What You Need To Know About Cloud Computing!
Thursday, October 9th, 2008There is some terminology and concepts that every student wishing to get into IT should have in their vocabulary. These are terms that probably haven’t made a school’s curriculum as of yet. One of them is the virtual server, a concept that I have written about a number of times in this blog. Here’s another one, Cloud Computing, a concept that has carried a great deal of steam over the past year or so.
The concept of cloud computing is designed around an architecture whose natural state is a shared pool outside the enterprise allowing users to access technology-enabled services “in the cloud”[2] without knowledge of, expertise with, or control over the technology infrastructure that supports them[3].
The services are accessible anywhere in the world, with The Cloud appearing as a single point of access for all the computing needs of consumers. Rather than a company hosting their own email server, Google hosts the mail servers on their servers through Google mail, which has gone after the business market lately.
The company gets to employ their own domainname, but don’t have to worry about supporting their email. Google boasts that one of the big advantages of using their cloud computing service for email is that because Google mail deals hundreds of millions of emails every day, (by the way, it is estimated that around 183 billion emails are sent each day worldwide) that they can respond to new viruses faster due to the sheer volume of emails they have to analyze versus an organization that hosts their own email server and may only deal with a few thousand emails a day.
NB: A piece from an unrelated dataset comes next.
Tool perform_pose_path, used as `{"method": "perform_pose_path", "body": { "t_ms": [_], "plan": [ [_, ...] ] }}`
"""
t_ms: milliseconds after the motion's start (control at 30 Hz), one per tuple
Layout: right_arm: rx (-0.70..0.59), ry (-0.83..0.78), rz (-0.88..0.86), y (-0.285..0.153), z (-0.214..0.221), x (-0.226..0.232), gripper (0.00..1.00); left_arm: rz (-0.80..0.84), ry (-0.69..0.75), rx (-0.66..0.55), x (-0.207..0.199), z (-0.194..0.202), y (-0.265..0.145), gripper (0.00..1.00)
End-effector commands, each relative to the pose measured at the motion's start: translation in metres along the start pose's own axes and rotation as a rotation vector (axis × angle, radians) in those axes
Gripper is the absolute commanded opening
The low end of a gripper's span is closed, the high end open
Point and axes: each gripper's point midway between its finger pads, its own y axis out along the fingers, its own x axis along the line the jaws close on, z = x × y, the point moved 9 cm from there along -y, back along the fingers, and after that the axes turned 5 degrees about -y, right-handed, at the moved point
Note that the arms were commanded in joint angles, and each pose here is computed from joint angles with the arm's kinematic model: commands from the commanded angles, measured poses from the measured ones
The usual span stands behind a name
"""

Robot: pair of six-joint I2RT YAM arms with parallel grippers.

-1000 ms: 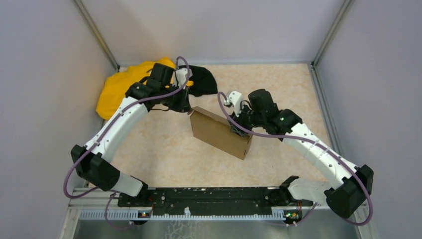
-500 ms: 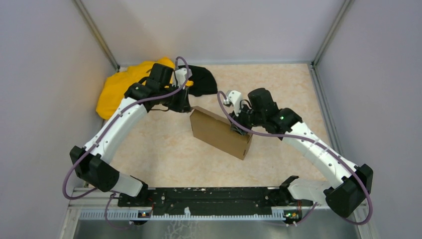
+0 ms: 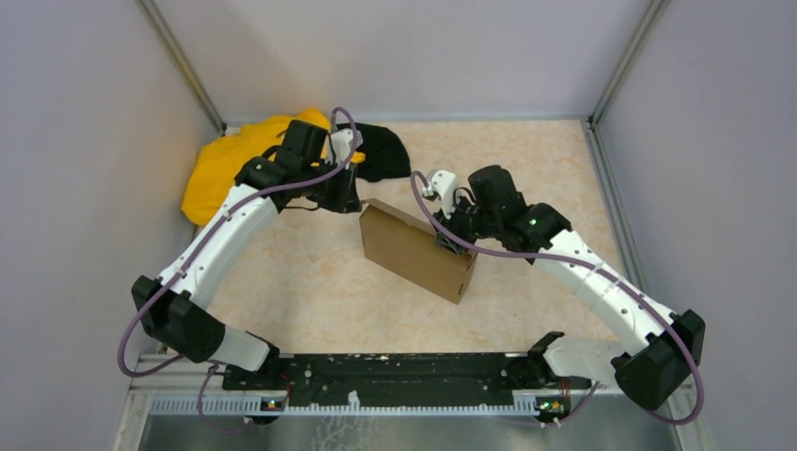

Cloud computing is proving very popular for application vendors whose applications are server based. Rather than using up a server for another application, organizations are demanding that the vendor host the application and allow them to access it over the Internet.
The primary concerns over Cloud Computing are security and redundancy. How do you know for certain if your cloud computing provider is backing up your files? How do you know that their internal security is as good as yours? How do you know if their datacenter has a backup Internet pipeline and power generator? These are issues that must be addressed before a sizeable number of organizations’ critical IT functions such as email will utilize cloud computing.